In a recent Uptime Institute Intelligence analysis we considered a question that Uptime Institute has been asked many times since COVID-19 lockdowns began: Has the pandemic caused any increase in outages? The question arose because the pandemic has caused staff shortages, extended shifts, delays to maintenance, and a shortage of parts for at least some operators. In theory, any of these factors could contribute to more outages.

We also noted considerable speculation in the media about the internet giants, which have seen some dramatic changes to traffic and workload patterns during lockdowns in various regions.

In April, based on a survey and other evidence, we concluded that there may indeed have been a small increase in outages, although it is not always definitively possible to ascribe the cause to the pandemic. There were roughly eight outages, about 4% of the sample, that were related to COVID-19.
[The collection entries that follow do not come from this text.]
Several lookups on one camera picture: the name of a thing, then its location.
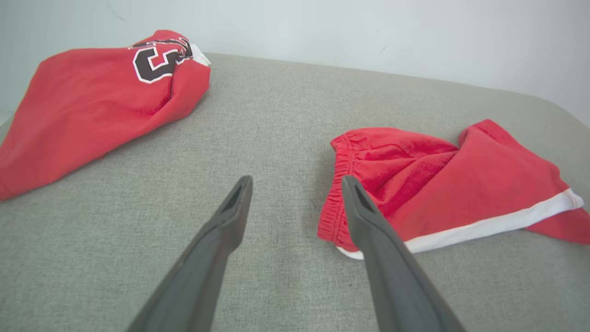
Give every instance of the white background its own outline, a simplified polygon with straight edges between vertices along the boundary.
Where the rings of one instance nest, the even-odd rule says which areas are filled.
[[[0,121],[41,60],[171,29],[204,52],[527,93],[590,125],[589,0],[2,0],[0,15]]]

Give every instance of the red clothing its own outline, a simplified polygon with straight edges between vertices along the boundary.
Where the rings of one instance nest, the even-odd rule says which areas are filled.
[[[46,59],[0,147],[0,200],[186,117],[209,88],[209,72],[192,59],[188,40],[167,30],[131,47]]]
[[[336,170],[318,237],[358,251],[340,188],[344,175],[354,175],[413,252],[521,228],[590,244],[584,202],[555,165],[491,120],[468,127],[459,144],[394,128],[335,138]]]

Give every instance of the red fabric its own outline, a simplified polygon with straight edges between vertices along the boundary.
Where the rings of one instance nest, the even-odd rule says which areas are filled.
[[[189,115],[209,88],[210,69],[189,58],[187,45],[183,36],[159,30],[129,48],[70,50],[43,61],[0,147],[0,200],[57,181]],[[139,53],[150,48],[158,56]],[[151,62],[156,76],[170,73],[142,81],[141,60]]]
[[[344,175],[359,179],[403,241],[526,209],[569,188],[555,165],[491,120],[468,127],[459,144],[460,149],[394,128],[358,129],[335,138],[334,181],[318,237],[358,251],[346,223],[340,187]],[[590,216],[583,209],[527,229],[590,244]]]

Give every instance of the gray fabric tablecloth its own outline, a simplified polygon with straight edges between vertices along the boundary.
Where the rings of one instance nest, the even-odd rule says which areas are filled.
[[[186,119],[0,203],[0,330],[124,330],[249,174],[250,216],[213,330],[376,331],[363,262],[316,237],[332,183],[329,142],[350,129],[391,126],[456,143],[490,118],[590,201],[590,129],[545,100],[208,57],[211,88]],[[416,257],[470,331],[588,331],[590,246],[516,231]]]

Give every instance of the printed lettering on jersey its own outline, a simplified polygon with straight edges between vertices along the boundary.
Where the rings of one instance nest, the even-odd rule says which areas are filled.
[[[158,44],[175,44],[176,48],[158,54]],[[182,37],[167,40],[150,40],[135,44],[128,49],[138,48],[133,58],[137,78],[144,83],[153,83],[163,77],[172,76],[174,68],[186,59],[192,58],[191,45]]]

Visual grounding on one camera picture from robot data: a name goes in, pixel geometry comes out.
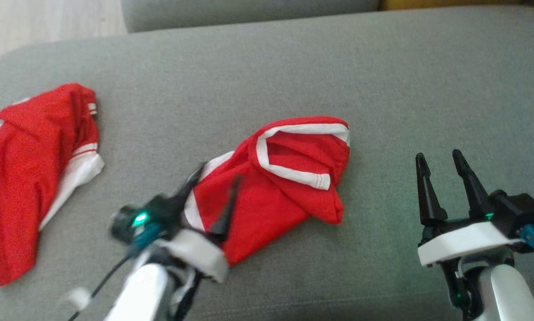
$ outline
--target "red garment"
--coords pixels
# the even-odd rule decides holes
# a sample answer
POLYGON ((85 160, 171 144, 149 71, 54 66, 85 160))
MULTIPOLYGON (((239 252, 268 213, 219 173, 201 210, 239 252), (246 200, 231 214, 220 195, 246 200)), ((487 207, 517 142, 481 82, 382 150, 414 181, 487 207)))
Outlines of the red garment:
POLYGON ((92 90, 68 84, 0 111, 0 286, 34 266, 69 161, 96 152, 94 102, 92 90))
POLYGON ((309 215, 330 224, 344 209, 336 185, 350 155, 348 124, 316 116, 268 124, 234 152, 210 161, 186 203, 190 224, 209 231, 228 201, 234 177, 243 180, 224 251, 233 265, 309 215))

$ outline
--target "glowing green led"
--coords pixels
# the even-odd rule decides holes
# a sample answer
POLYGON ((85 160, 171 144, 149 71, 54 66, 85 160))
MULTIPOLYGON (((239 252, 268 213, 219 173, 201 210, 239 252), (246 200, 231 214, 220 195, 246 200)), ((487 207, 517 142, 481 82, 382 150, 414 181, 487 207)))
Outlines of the glowing green led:
POLYGON ((148 213, 140 213, 138 216, 134 219, 134 222, 132 223, 132 226, 140 226, 146 222, 148 219, 148 213))

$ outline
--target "wooden floor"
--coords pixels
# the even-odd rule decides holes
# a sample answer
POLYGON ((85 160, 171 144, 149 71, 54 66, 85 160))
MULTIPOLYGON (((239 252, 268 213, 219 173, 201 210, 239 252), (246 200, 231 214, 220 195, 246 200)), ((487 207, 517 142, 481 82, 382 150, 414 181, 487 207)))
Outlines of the wooden floor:
POLYGON ((120 0, 0 0, 0 57, 25 45, 125 33, 120 0))

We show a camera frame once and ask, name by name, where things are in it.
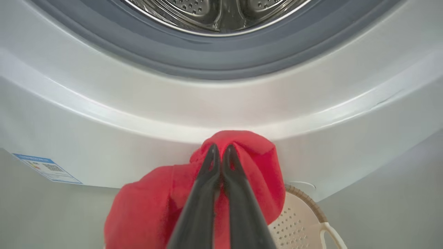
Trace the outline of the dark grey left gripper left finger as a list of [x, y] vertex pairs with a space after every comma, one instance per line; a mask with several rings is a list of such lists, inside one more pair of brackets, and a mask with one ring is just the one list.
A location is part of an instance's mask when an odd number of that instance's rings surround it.
[[219, 189], [220, 154], [217, 145], [212, 144], [168, 241], [168, 249], [214, 247], [215, 199]]

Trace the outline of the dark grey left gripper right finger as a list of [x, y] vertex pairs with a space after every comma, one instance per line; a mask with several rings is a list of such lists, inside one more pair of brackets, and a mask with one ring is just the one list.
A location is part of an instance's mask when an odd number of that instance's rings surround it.
[[275, 242], [232, 144], [223, 154], [221, 171], [229, 202], [231, 249], [275, 249]]

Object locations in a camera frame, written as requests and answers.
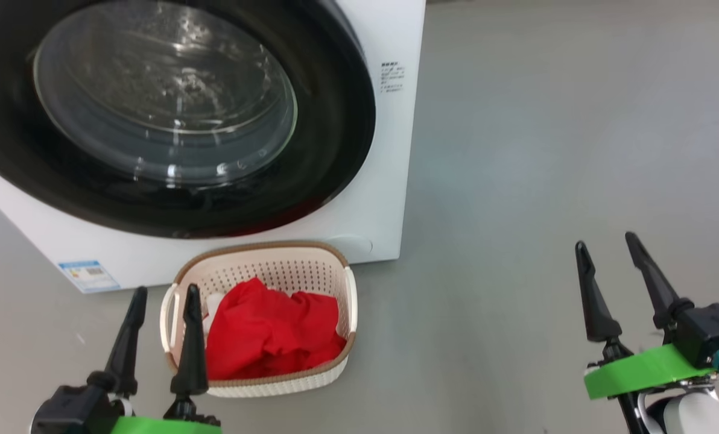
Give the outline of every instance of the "white plastic basket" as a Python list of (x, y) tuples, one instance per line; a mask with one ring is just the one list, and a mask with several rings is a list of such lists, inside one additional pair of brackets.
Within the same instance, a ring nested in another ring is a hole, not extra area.
[(322, 366), (263, 379), (210, 381), (207, 393), (221, 398), (252, 398), (303, 392), (334, 382), (346, 367), (354, 345), (356, 283), (343, 255), (331, 245), (321, 242), (244, 245), (204, 253), (191, 259), (177, 274), (161, 303), (161, 344), (172, 371), (177, 372), (183, 347), (185, 324), (182, 312), (188, 285), (196, 283), (199, 286), (201, 308), (206, 313), (208, 295), (225, 294), (237, 283), (253, 277), (260, 278), (268, 288), (288, 295), (305, 291), (335, 297), (338, 300), (338, 326), (335, 331), (346, 338), (346, 346), (335, 360)]

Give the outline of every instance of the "energy label sticker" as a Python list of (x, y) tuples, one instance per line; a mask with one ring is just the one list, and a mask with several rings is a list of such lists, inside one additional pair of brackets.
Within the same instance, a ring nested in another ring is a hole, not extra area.
[(81, 261), (77, 263), (60, 263), (59, 268), (70, 278), (82, 293), (112, 291), (121, 286), (100, 265), (99, 261)]

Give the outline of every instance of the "concrete floor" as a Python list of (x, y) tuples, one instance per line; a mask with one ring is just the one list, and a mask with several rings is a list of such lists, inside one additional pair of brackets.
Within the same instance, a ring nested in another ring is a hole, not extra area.
[[(402, 258), (357, 266), (359, 333), (328, 388), (198, 399), (225, 432), (625, 432), (589, 402), (574, 242), (624, 342), (660, 343), (622, 233), (719, 301), (719, 2), (550, 0), (426, 16)], [(152, 291), (139, 414), (169, 406)], [(0, 432), (103, 367), (130, 293), (81, 296), (0, 214)]]

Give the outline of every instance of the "red clothing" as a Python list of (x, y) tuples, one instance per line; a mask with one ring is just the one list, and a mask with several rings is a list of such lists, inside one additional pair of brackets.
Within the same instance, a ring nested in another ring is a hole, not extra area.
[(315, 368), (338, 357), (338, 303), (320, 294), (268, 289), (257, 277), (223, 298), (207, 337), (210, 380), (259, 379)]

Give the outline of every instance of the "white washing machine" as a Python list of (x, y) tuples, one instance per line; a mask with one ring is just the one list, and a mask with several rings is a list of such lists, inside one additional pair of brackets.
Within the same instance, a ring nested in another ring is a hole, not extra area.
[(84, 293), (398, 258), (425, 0), (0, 0), (0, 209)]

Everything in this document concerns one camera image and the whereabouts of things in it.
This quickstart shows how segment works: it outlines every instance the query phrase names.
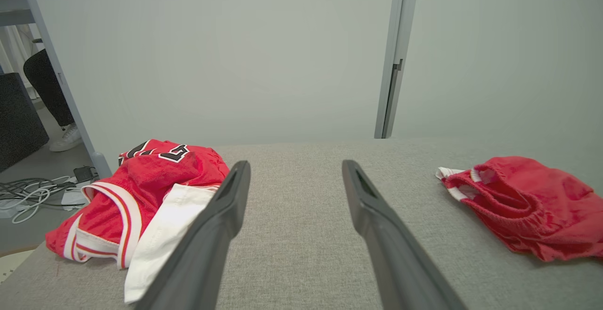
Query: power adapter
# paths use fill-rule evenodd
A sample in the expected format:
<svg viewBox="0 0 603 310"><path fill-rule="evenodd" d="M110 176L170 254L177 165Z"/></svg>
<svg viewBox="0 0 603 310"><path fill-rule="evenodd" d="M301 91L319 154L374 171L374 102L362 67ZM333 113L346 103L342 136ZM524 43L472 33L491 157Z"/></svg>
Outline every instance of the power adapter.
<svg viewBox="0 0 603 310"><path fill-rule="evenodd" d="M15 200L0 200L0 207L10 207L10 209L0 210L0 218L13 218L18 212L17 203L18 201Z"/></svg>
<svg viewBox="0 0 603 310"><path fill-rule="evenodd" d="M94 175L92 174L92 168L90 166L84 166L83 168L73 169L73 174L77 181L89 181L92 180Z"/></svg>
<svg viewBox="0 0 603 310"><path fill-rule="evenodd" d="M86 185L88 185L87 181L78 184L77 187L83 188ZM81 190L65 191L61 204L63 205L63 210L71 211L88 205L88 199L86 199L86 196L84 196L84 193L82 193Z"/></svg>

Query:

In mid-July, we repeated our research. Again, the number of those with an outage said to be related to COVID-19 was in the 3-4% range. In this survey, a similar percentage said COVID-19 contributed to an IT service slowdown. Not dramatic, but significant. For context, there were two to three times as many outages over the period that were not COVID-19 related (per survey findings). However, as we noted before, an outage caused by human error can’t necessarily be ascribed to the pandemic (e.g., to tiredness or unfamiliar duties).

And what of the internet giants/cloud companies, which deploy architectures based on sharing loads across multiple data centers (within and between regional availability zones)? These companies make use of the natural, distributed resiliency of the internet, but at the same time experience great changes in traffic flows as worker (and machine) behaviors change.

Now that the first half of 2020 has ended, we have compared the prevalence and impact of publicly reported outages in the cloud/internet giant and digital service provider groups against their 2019 performance.



As shown in the figure above, the patterns are consistent with our past reporting: the number of publicly recorded outages by cloud/internet giants is holding steady or increasing, and most outages are minor. Although the category of “serious/severe” outages is likely to jump this year (the half year for 2020 equals the full year for 2019) there has been a strong increase in all outages every year since we began tracking public outages in 2016.

As the pandemic forced changes on businesses — notably, a shift to remote working and greater online service delivery — many increased their dependence on cloud and digital service providers. There have been a few well-publicized outages (e.g., Google Cloud, Zoom, IBM Cloud) and/or instances of capacity constraints (e.g., Microsoft Azure), but overall, these cloud and digital service providers appear to have responded well to the stresses of the pandemic.